[Dataset excerpts]
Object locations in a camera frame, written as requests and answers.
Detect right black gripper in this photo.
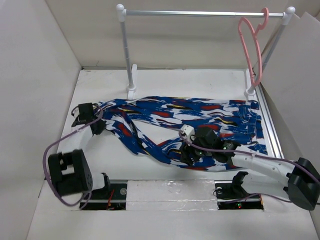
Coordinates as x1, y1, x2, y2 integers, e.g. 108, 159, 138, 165
179, 133, 214, 166

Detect blue patterned trousers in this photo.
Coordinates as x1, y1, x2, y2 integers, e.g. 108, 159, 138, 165
98, 96, 268, 172

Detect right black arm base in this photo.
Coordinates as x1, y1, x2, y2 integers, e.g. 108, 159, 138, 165
212, 171, 264, 211

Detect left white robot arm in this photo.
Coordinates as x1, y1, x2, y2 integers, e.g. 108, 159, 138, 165
44, 102, 112, 199

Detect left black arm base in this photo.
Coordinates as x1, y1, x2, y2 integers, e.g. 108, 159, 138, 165
79, 180, 128, 211

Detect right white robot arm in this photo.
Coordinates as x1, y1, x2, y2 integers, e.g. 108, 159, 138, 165
178, 125, 320, 211

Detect pink plastic hanger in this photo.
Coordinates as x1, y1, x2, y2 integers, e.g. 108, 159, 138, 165
237, 7, 270, 87

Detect white clothes rack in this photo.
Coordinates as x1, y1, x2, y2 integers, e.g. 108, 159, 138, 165
116, 3, 296, 100

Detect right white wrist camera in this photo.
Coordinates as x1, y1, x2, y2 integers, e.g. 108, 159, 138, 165
180, 124, 195, 143

## Task objective:
Every line above that includes the word "robot" must appear in the answer.

## Output:
Detect left white robot arm in this photo.
Detect right white robot arm in this photo.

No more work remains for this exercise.